To make it more exciting, my computer lost my manuscript for a few days. My brain had been struggling to keep up on important things like back-ups. I felt embarrassed, and like I’d been hit with a sledgehammer of truth that maybe I just couldn’t manage this.

Then, a friend kindly recovered my book for me, including making automatic backing up effortless, but through the process my repetitive stress injuries in my wrists got so bad I could barely type.

About this time a friend approached me about a writing workshop she believed in, Renegade Writer’s Group. My friend T had witnessed my challenges I’d been trying to overcome, and she graciously helped me get into the class. Thirty days of writing 1,000 words everyday, which would just about put me at the end of my first novel.

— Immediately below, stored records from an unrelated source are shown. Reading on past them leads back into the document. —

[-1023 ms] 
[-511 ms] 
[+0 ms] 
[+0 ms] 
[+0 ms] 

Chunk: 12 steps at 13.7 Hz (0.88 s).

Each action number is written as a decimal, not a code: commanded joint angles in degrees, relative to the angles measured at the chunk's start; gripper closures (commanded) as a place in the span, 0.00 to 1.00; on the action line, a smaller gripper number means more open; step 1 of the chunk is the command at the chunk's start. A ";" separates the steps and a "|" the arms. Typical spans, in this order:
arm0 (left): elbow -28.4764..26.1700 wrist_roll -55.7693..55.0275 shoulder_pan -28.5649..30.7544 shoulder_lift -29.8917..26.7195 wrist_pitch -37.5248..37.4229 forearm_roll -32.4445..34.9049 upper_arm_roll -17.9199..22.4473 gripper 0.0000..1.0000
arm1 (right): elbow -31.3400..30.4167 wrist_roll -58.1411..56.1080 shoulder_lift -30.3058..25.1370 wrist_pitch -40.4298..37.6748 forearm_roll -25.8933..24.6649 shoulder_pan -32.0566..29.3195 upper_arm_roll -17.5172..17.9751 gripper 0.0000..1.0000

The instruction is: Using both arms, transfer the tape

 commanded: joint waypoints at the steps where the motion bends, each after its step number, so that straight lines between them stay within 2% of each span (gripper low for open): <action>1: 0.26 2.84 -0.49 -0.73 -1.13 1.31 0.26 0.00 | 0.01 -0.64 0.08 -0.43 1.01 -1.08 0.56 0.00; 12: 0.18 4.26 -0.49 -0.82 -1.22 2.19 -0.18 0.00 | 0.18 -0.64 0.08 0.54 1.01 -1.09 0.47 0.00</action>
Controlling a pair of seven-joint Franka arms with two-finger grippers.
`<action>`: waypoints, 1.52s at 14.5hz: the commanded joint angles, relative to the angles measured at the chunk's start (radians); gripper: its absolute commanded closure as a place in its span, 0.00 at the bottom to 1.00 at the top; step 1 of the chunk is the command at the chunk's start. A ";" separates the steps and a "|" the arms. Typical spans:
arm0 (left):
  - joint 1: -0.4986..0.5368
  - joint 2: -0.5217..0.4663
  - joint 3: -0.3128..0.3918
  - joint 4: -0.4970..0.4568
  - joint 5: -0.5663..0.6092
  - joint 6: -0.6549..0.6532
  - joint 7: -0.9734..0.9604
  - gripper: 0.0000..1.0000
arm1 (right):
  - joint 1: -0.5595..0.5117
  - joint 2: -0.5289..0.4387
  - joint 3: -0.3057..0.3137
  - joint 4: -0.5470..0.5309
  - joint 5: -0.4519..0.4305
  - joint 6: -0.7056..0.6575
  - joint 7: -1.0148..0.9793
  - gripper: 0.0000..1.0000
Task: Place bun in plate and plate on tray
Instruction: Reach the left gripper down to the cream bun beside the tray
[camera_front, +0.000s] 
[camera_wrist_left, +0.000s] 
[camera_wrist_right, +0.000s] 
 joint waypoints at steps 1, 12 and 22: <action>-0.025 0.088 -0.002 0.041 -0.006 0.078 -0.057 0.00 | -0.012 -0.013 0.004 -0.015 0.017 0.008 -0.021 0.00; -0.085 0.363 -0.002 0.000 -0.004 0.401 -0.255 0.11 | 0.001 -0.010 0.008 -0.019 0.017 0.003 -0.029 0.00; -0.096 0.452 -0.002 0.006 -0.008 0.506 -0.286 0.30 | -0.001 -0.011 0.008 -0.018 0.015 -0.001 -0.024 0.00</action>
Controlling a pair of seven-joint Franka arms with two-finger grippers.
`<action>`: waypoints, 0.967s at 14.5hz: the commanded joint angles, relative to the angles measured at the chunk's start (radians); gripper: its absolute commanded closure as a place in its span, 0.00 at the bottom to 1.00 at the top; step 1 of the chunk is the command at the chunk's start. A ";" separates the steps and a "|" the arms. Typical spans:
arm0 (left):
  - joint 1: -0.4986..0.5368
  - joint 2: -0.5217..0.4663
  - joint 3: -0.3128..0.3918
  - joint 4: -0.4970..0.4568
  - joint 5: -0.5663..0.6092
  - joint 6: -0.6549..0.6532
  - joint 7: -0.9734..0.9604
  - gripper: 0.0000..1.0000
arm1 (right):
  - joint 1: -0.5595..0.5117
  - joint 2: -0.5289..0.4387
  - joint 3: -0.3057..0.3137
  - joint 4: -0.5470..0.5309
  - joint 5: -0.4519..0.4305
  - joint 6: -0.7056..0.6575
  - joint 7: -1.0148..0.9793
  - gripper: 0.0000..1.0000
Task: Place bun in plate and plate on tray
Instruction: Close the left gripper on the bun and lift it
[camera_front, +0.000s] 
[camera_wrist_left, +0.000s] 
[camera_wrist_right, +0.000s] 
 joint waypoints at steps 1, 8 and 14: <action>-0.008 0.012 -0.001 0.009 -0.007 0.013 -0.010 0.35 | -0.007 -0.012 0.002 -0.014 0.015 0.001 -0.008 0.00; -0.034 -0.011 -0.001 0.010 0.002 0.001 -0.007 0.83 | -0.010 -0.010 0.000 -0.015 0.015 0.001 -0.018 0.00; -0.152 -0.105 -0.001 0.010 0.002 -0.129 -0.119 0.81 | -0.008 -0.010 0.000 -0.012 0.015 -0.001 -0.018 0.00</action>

Since I couldn’t type, I began handwriting everyday, then would transfer with a speech to text program called Dragon Naturally Speaking. There were several bumps in this process, besides, you know writing for several hours a day, but I was getting the word-counts in spite of them. Somehow, with the combination of writing in my sister’s memory, committing to daily word counts that I shared with others, doing this alongside other women writers, and giving myself the permission to suck I managed to push through each moment of doubt, each little voice that said how exposed this would make me.

This was at least thirty times I just made that number up more challenging than I could have ever imagined, and really this is just the start. There’s a list of people, blog posts, writing groups, friends, family, books, along with healed and broken bits of myself that contributed to the accomplishment. No matter what comes of this manuscript, whether people love it, or hate it, or never even read it, I accomplished a dream. A big one, that took me thousands of hours and touched every area of my life.

I’m overcoming fears. And maybe I always have, and I’ve just yet to recognize my worth.